TASK GOAL:
Repeat the listing beneath this line exactly, keeping every character.
--- GIVEN DATA ---
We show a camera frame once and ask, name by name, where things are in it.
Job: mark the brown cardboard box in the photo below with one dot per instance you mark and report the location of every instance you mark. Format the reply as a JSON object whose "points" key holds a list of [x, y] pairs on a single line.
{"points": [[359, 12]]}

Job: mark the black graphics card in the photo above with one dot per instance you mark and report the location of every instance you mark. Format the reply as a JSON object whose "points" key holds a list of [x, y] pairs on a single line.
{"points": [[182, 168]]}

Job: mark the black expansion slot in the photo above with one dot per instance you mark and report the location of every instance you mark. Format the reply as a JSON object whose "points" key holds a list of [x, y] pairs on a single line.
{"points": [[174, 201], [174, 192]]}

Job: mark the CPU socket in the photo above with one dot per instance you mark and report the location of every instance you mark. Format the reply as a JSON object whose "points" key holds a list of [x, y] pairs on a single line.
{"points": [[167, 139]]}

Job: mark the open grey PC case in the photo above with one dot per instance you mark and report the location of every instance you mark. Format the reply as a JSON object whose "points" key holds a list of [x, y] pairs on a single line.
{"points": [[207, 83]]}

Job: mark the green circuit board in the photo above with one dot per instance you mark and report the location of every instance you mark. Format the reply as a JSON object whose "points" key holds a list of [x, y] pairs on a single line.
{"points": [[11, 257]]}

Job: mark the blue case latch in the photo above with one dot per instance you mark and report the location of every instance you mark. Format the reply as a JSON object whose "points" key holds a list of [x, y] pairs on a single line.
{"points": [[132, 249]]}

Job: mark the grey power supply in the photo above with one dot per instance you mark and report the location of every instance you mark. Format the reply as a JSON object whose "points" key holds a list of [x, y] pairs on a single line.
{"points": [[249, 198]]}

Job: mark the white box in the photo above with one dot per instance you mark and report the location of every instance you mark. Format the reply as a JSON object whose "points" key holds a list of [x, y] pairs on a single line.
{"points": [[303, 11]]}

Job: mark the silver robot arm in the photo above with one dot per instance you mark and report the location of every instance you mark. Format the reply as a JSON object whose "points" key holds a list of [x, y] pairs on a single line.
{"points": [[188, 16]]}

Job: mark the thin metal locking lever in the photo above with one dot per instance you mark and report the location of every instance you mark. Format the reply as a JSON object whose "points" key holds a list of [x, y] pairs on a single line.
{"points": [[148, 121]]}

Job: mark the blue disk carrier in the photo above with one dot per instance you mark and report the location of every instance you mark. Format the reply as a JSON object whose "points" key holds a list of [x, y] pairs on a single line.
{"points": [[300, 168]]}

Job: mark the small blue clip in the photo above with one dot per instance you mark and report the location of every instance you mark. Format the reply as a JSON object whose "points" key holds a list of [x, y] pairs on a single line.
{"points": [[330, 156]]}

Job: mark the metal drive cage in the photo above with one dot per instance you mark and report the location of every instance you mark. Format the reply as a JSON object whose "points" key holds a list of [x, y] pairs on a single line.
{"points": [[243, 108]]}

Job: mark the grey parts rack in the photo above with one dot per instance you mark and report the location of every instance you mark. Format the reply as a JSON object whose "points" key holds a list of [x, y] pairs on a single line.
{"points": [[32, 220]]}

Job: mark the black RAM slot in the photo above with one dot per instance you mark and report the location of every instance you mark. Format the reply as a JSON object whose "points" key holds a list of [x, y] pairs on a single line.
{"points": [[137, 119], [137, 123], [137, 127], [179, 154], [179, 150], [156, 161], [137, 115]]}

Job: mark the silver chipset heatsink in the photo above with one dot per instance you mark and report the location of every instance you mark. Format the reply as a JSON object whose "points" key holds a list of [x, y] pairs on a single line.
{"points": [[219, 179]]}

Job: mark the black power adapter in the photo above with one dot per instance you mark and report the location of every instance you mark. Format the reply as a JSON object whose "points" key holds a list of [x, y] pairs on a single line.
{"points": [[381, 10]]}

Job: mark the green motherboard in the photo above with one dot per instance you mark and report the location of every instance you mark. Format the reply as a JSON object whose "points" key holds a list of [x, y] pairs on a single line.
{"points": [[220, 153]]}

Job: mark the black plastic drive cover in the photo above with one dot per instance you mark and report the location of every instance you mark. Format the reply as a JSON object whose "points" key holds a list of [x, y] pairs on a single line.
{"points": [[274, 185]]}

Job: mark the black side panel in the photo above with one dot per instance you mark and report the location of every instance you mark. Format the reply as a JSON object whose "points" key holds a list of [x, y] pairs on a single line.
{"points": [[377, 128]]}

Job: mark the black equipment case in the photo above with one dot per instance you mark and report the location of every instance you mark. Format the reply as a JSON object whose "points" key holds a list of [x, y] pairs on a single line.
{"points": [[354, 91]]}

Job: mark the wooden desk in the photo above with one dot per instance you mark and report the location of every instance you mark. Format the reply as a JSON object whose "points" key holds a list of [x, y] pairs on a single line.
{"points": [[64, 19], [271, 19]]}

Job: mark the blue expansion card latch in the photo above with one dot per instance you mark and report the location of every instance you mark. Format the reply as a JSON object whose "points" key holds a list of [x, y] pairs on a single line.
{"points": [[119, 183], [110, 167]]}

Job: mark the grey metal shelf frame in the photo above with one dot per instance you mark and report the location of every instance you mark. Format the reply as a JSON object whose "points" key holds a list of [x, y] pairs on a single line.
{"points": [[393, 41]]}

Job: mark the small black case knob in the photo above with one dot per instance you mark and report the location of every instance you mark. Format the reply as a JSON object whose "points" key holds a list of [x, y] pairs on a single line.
---
TASK SOLUTION:
We show a camera frame once and ask, name by name, where things are in it.
Job: mark the brown cardboard box in the photo below with one dot per instance you mark and report the location of every instance you mark. Format the reply as a JSON object whose "points" key holds a list of [x, y] pairs on a single line.
{"points": [[359, 12]]}

Job: mark the black graphics card in the photo above with one dot per instance you mark and report the location of every instance you mark. Format the reply as a JSON object whose "points" key holds a list of [x, y] pairs on a single line.
{"points": [[182, 168]]}

Job: mark the black expansion slot in the photo above with one dot per instance you mark and report the location of every instance you mark. Format the reply as a JSON object whose "points" key holds a list of [x, y] pairs on a single line.
{"points": [[174, 201], [174, 192]]}

Job: mark the CPU socket in the photo above with one dot per instance you mark and report the location of every instance you mark. Format the reply as a JSON object whose "points" key holds a list of [x, y] pairs on a single line.
{"points": [[167, 139]]}

Job: mark the open grey PC case in the photo above with one dot per instance you mark and report the location of every instance you mark. Format the reply as a JSON object whose "points" key holds a list of [x, y] pairs on a single line.
{"points": [[207, 83]]}

Job: mark the green circuit board in the photo above with one dot per instance you mark and report the location of every instance you mark. Format the reply as a JSON object whose "points" key holds a list of [x, y] pairs on a single line.
{"points": [[11, 257]]}

Job: mark the blue case latch in the photo above with one dot per instance you mark and report the location of every instance you mark. Format the reply as a JSON object whose "points" key holds a list of [x, y] pairs on a single line.
{"points": [[132, 249]]}

Job: mark the grey power supply in the photo above with one dot per instance you mark and report the location of every instance you mark. Format the reply as a JSON object whose "points" key holds a list of [x, y] pairs on a single line.
{"points": [[249, 198]]}

Job: mark the white box in the photo above with one dot per instance you mark and report the location of every instance you mark. Format the reply as a JSON object whose "points" key holds a list of [x, y] pairs on a single line.
{"points": [[303, 11]]}

Job: mark the silver robot arm in the photo above with one dot per instance you mark and report the location of every instance you mark. Format the reply as a JSON object whose "points" key holds a list of [x, y] pairs on a single line.
{"points": [[188, 16]]}

Job: mark the thin metal locking lever in the photo above with one dot per instance you mark and report the location of every instance you mark. Format the reply as a JSON object whose "points" key holds a list of [x, y] pairs on a single line.
{"points": [[148, 121]]}

Job: mark the blue disk carrier in the photo above with one dot per instance you mark and report the location of every instance you mark. Format the reply as a JSON object whose "points" key holds a list of [x, y] pairs on a single line.
{"points": [[300, 168]]}

Job: mark the small blue clip in the photo above with one dot per instance you mark and report the location of every instance you mark. Format the reply as a JSON object whose "points" key holds a list of [x, y] pairs on a single line.
{"points": [[330, 156]]}

Job: mark the metal drive cage in the photo above with one dot per instance you mark and report the location of every instance you mark. Format the reply as a JSON object whose "points" key holds a list of [x, y] pairs on a single line.
{"points": [[243, 108]]}

Job: mark the grey parts rack in the photo above with one dot per instance you mark and report the location of every instance you mark. Format the reply as a JSON object whose "points" key holds a list of [x, y] pairs on a single line.
{"points": [[32, 220]]}

Job: mark the black RAM slot in the photo above with one dot per instance you mark and report the location of every instance you mark. Format the reply as a JSON object whose "points" key holds a list of [x, y] pairs on a single line.
{"points": [[137, 119], [137, 123], [137, 127], [179, 154], [179, 150], [156, 161], [137, 115]]}

Job: mark the silver chipset heatsink in the photo above with one dot per instance you mark and report the location of every instance you mark. Format the reply as a JSON object whose "points" key holds a list of [x, y] pairs on a single line.
{"points": [[219, 179]]}

Job: mark the black power adapter in the photo above with one dot per instance you mark and report the location of every instance you mark. Format the reply as a JSON object whose "points" key holds a list of [x, y] pairs on a single line.
{"points": [[381, 10]]}

Job: mark the green motherboard in the photo above with one dot per instance you mark and report the location of every instance you mark. Format the reply as a JSON object whose "points" key holds a list of [x, y] pairs on a single line.
{"points": [[220, 153]]}

Job: mark the black plastic drive cover in the photo above with one dot per instance you mark and report the location of every instance you mark. Format the reply as a JSON object whose "points" key holds a list of [x, y] pairs on a single line.
{"points": [[274, 185]]}

Job: mark the black side panel in the photo above with one dot per instance you mark and report the location of every instance you mark. Format the reply as a JSON object whose "points" key holds a list of [x, y] pairs on a single line.
{"points": [[377, 128]]}

Job: mark the black equipment case in the photo above with one dot per instance you mark and report the location of every instance you mark. Format the reply as a JSON object whose "points" key holds a list of [x, y] pairs on a single line.
{"points": [[354, 91]]}

Job: mark the wooden desk in the photo above with one dot per instance you mark and report the location of every instance you mark. Format the reply as a JSON object whose "points" key holds a list of [x, y] pairs on a single line.
{"points": [[64, 19], [271, 19]]}

Job: mark the blue expansion card latch in the photo above with one dot per instance you mark and report the location of every instance you mark. Format the reply as a JSON object whose "points" key holds a list of [x, y] pairs on a single line.
{"points": [[119, 183], [110, 167]]}

Job: mark the grey metal shelf frame in the photo above with one dot per instance you mark and report the location of every instance you mark. Format the reply as a JSON object whose "points" key holds a list of [x, y] pairs on a single line.
{"points": [[393, 41]]}

Job: mark the small black case knob in the photo above with one dot per instance you mark and report the location of every instance you mark. Format the reply as a JSON object whose "points" key holds a list of [x, y] pairs on a single line.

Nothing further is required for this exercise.